With the same air of massive confidence, he moved to a seat. Murgatroyd regarded him suspiciously. He ignored the little animal.
"Well?" he said impatiently.
"I'm Med Service," said Calhoun. "I can prove it. I should be neutral in whatever is happening. But I was asked for by the planetary government of Phaedra. I think it likely that your ships come from Phaedra. Your grid ship, in particular, wouldn't be needed by the local citizens. How does the war go?"
The stocky man's eyes burned.
"Are you laughing at me?" he demanded.
"I've been three months in overdrive," Calhoun reminded him. "I haven't heard anything to laugh at in longer than that. No."
"The . . . our enemy," said Walker bitterly, "consider that they have won the war. But you may be able to make them realize that they have not, and they cannot. We have been foolishly patient, but we can't risk forbearance any longer.
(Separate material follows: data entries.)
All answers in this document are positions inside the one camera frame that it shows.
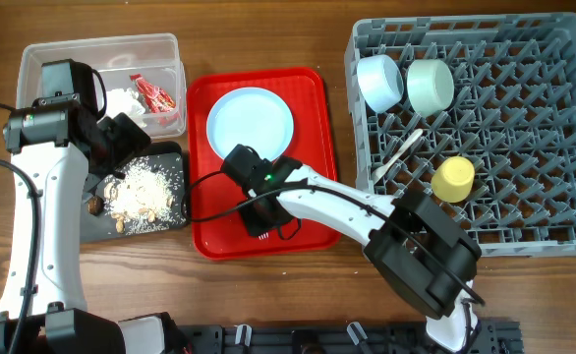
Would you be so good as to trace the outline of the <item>green bowl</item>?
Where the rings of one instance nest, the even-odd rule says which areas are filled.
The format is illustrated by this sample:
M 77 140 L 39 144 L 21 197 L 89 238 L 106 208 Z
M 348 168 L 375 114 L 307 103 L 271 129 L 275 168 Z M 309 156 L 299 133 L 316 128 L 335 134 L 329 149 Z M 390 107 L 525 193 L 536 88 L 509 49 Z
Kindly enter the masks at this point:
M 407 72 L 407 93 L 413 110 L 429 117 L 449 107 L 454 97 L 454 80 L 441 60 L 414 61 Z

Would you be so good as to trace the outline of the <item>white plastic spoon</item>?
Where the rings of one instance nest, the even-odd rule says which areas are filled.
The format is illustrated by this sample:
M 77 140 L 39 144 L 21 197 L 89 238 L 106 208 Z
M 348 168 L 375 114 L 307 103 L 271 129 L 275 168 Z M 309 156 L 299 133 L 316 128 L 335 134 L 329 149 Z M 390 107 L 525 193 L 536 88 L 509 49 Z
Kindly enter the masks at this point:
M 423 129 L 416 129 L 408 137 L 408 139 L 401 145 L 397 152 L 395 152 L 392 157 L 381 167 L 378 167 L 371 174 L 371 181 L 375 184 L 381 180 L 393 164 L 422 136 Z

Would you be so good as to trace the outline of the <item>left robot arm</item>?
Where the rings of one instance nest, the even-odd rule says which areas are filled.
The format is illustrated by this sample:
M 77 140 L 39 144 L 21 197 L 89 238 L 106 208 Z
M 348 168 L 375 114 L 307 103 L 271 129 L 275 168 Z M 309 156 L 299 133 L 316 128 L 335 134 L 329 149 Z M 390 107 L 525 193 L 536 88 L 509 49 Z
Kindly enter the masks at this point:
M 145 150 L 127 115 L 105 115 L 100 74 L 72 59 L 42 66 L 43 96 L 12 110 L 3 136 L 15 176 L 0 353 L 166 353 L 161 315 L 112 322 L 89 313 L 80 272 L 83 196 Z

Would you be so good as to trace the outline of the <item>white tissue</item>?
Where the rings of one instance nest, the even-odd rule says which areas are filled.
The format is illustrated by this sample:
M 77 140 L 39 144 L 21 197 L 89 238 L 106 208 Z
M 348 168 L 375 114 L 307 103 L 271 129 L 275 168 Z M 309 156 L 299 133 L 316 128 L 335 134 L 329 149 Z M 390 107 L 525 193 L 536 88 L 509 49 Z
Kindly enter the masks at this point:
M 116 88 L 106 93 L 107 107 L 105 113 L 115 117 L 124 113 L 129 117 L 145 114 L 145 107 L 140 101 L 140 94 L 131 88 Z

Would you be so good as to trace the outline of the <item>yellow plastic cup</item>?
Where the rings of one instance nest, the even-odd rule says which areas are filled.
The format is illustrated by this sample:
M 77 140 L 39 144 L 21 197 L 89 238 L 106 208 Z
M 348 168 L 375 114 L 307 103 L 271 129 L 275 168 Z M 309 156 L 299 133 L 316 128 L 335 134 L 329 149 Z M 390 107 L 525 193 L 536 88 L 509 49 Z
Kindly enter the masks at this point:
M 443 161 L 431 179 L 433 193 L 442 201 L 459 203 L 471 193 L 475 178 L 473 163 L 462 156 Z

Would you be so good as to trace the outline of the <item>red snack wrapper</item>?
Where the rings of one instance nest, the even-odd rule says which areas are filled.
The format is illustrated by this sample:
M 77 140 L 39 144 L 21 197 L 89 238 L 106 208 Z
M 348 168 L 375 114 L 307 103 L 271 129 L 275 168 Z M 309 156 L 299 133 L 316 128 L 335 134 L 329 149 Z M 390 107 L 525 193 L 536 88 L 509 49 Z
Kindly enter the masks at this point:
M 172 97 L 161 87 L 151 84 L 141 74 L 130 76 L 151 113 L 166 113 L 176 108 Z

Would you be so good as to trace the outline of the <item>red serving tray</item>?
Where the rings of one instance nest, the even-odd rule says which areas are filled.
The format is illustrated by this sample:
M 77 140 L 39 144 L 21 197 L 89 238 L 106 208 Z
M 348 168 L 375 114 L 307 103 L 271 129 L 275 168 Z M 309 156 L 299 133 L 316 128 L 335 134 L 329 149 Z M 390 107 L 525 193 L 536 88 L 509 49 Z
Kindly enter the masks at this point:
M 278 94 L 289 106 L 295 130 L 286 154 L 312 167 L 324 177 L 335 180 L 336 161 L 321 76 L 306 67 L 257 72 L 209 75 L 199 78 L 188 89 L 189 179 L 194 182 L 218 170 L 222 159 L 212 151 L 206 136 L 210 108 L 227 92 L 259 87 Z M 269 238 L 251 237 L 236 212 L 216 220 L 191 225 L 194 245 L 204 257 L 222 261 L 287 252 L 305 252 L 333 246 L 340 234 L 313 221 L 293 220 Z

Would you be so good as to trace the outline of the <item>grey dishwasher rack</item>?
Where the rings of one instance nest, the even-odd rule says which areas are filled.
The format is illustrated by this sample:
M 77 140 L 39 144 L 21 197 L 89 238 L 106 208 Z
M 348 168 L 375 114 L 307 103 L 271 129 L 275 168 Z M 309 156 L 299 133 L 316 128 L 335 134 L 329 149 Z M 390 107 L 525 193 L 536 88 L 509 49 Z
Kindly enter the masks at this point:
M 357 65 L 379 54 L 401 71 L 443 61 L 454 80 L 450 106 L 423 117 L 403 99 L 373 112 Z M 472 191 L 444 209 L 485 256 L 576 256 L 575 13 L 360 20 L 344 66 L 360 190 L 429 193 L 439 165 L 463 156 L 475 168 Z M 416 129 L 422 136 L 374 184 L 372 172 Z

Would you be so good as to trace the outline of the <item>light blue bowl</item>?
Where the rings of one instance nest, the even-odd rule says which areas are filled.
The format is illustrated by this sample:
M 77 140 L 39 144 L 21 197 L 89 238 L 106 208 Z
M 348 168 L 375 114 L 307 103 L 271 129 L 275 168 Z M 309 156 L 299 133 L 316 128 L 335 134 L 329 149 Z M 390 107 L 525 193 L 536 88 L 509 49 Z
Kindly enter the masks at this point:
M 385 54 L 360 59 L 357 78 L 366 104 L 375 113 L 385 112 L 402 99 L 404 83 L 401 72 L 393 59 Z

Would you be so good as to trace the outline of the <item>clear plastic bin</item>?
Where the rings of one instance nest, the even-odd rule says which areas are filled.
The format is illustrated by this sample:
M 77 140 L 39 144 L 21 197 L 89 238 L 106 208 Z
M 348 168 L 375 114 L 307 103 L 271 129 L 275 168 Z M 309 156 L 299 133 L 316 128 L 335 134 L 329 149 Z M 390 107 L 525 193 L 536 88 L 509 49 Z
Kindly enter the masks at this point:
M 47 62 L 73 59 L 97 70 L 105 88 L 96 83 L 96 95 L 115 89 L 136 90 L 132 75 L 141 75 L 150 84 L 164 89 L 175 101 L 169 112 L 149 109 L 133 120 L 154 139 L 174 138 L 185 133 L 186 77 L 177 37 L 172 33 L 110 36 L 31 44 L 22 55 L 18 75 L 16 106 L 24 108 L 43 96 L 42 69 Z

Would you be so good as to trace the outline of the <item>light blue plate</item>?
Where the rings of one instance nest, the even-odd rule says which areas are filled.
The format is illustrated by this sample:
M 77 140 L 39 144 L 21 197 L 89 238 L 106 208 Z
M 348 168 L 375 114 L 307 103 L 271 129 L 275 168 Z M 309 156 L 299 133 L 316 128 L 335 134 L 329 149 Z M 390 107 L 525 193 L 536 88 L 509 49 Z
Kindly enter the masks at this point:
M 275 160 L 292 142 L 294 119 L 276 93 L 265 88 L 236 88 L 211 107 L 205 130 L 211 148 L 222 159 L 236 145 L 243 145 L 262 158 Z

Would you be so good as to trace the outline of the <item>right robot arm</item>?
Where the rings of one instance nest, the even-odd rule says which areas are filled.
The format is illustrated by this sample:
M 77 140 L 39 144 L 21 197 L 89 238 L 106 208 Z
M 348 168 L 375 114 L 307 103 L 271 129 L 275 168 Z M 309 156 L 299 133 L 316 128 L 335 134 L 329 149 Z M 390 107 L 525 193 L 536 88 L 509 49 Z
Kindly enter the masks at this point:
M 359 243 L 392 290 L 426 319 L 440 349 L 466 353 L 479 332 L 472 310 L 482 251 L 428 195 L 374 195 L 332 181 L 288 156 L 271 162 L 235 146 L 221 172 L 245 195 L 239 204 L 247 231 L 259 236 L 292 220 L 310 220 Z

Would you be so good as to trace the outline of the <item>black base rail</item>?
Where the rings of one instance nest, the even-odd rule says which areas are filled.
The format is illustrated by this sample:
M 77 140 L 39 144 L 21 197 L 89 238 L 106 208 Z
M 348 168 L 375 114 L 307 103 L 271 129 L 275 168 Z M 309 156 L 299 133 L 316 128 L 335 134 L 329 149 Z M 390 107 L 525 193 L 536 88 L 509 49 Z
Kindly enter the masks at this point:
M 193 353 L 443 353 L 420 322 L 369 326 L 250 327 L 181 325 Z M 524 354 L 520 324 L 481 320 L 473 332 L 474 354 Z
We mean to carry through to victory even if we arrive at cutting our own throats for a victory celebration. And that is not unlikely!"
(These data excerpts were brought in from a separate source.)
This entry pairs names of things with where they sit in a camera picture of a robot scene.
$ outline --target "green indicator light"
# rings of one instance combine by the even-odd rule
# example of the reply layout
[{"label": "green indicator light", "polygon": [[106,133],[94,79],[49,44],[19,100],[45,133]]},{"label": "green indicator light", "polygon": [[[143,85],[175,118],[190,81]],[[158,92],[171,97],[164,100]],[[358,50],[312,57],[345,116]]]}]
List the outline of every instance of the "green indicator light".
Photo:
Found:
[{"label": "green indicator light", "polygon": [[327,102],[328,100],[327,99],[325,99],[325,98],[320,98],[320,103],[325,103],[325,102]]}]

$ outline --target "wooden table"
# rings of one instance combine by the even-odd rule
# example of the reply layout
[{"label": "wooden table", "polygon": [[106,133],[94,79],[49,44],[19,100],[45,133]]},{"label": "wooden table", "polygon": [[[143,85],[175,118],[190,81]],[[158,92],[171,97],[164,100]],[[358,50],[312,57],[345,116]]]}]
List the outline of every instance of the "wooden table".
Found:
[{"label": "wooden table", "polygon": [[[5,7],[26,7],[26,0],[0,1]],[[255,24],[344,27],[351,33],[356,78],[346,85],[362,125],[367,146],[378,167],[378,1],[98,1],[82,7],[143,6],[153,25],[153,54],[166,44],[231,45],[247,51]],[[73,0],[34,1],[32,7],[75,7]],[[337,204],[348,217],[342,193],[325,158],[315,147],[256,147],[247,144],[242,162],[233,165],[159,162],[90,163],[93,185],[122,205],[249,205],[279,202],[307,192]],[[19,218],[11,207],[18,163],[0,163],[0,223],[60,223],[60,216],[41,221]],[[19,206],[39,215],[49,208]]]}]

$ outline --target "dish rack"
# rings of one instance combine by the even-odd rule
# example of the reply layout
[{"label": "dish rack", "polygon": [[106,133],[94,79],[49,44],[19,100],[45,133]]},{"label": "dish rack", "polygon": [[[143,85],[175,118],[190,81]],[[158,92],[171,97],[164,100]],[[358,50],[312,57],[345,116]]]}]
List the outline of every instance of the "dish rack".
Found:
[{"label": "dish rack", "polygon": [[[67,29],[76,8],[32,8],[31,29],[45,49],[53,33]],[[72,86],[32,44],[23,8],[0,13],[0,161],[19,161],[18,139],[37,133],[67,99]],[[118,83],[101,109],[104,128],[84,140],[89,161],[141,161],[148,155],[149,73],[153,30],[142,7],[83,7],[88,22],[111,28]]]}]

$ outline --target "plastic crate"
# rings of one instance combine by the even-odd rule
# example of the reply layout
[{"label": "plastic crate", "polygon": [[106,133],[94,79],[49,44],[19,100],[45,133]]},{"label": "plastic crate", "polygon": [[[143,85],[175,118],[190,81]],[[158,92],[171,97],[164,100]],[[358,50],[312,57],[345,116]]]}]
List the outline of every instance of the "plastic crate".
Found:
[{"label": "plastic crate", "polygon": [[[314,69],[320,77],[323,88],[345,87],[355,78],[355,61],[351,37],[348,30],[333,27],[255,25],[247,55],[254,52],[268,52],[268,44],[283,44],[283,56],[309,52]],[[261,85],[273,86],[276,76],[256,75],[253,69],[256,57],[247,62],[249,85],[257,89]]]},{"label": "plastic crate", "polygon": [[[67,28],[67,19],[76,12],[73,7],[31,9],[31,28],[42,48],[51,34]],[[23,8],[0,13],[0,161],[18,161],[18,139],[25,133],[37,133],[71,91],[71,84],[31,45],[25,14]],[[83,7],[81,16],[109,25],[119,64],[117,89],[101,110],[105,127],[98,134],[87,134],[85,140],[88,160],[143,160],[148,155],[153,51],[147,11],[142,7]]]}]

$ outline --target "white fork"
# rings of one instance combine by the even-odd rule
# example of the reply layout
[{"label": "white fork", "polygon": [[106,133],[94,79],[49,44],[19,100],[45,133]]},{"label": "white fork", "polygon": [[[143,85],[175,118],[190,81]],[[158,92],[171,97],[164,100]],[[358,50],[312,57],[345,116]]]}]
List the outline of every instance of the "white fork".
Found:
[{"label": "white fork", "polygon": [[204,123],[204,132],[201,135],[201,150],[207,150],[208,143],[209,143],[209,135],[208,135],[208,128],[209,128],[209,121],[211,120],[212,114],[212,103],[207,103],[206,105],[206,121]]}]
Calhoun raised his eyebrows. But he nodded. His studies had told him that a war psychology was a highly emotional one.
"Our home planet Phaedra has to be evacuated," said Walker, very grimly indeed. "There are signs of instability in our sun. Five years since, we sent our older children to Canis III to build a world for all of us to move to. Our sun could burst at any time. It is certain to flare up some time—and soon! We sent our children because the place of danger was at home. We urged them to work feverishly. We sent the young women as well as the men at the beginning, so that if our planet did crisp and melt when our sun went off there would still be children of our children to live on. When we dared—when they could feed and shelter them—we sent younger boys and girls to safety, overburdening the new colony with mouths to feed, but at the least staying ourselves where the danger was! Later we sent even the small children, as the signs of an imminent cataclysm became more threatening."
Calhoun nodded again. There were not many novas in the galaxy in any one year, even among the millions of billions of stars it held. But there had been at least one colony which had had to be shifted because of evidence of solar instability. The job in that case was not complete when the flareup came. The evacuation of a world, though, would never be an easy task. The population had to be moved light-years of distance. Space-travel takes time, even at thirty times the speed of light. Where the time of disaster—the deadline for removal—could not be known exactly, the course adopted by Phaedra was logical. Young men and women were best sent off first. They could make new homes for themselves and for others to follow them. They could work harder and longer for the purpose than any other age-group—and they would best assure the permanent survival of somebody. The new colony would have to be a place of frantic, unresting labor, of feverish round-the-clock endeavor, because the time-scale for working was necessarily unknown but was extremely unlikely to be enough. When they could be burdened further, younger boys and girls would be shipped—old enough to help but not to pioneer. They could be sent to safety in a partly-built colony. Later smaller children could be sent, needing care from their older contemporaries. Only at long last would the adults leave their world for the new. They would stay where the danger was until all the younger ones were secure.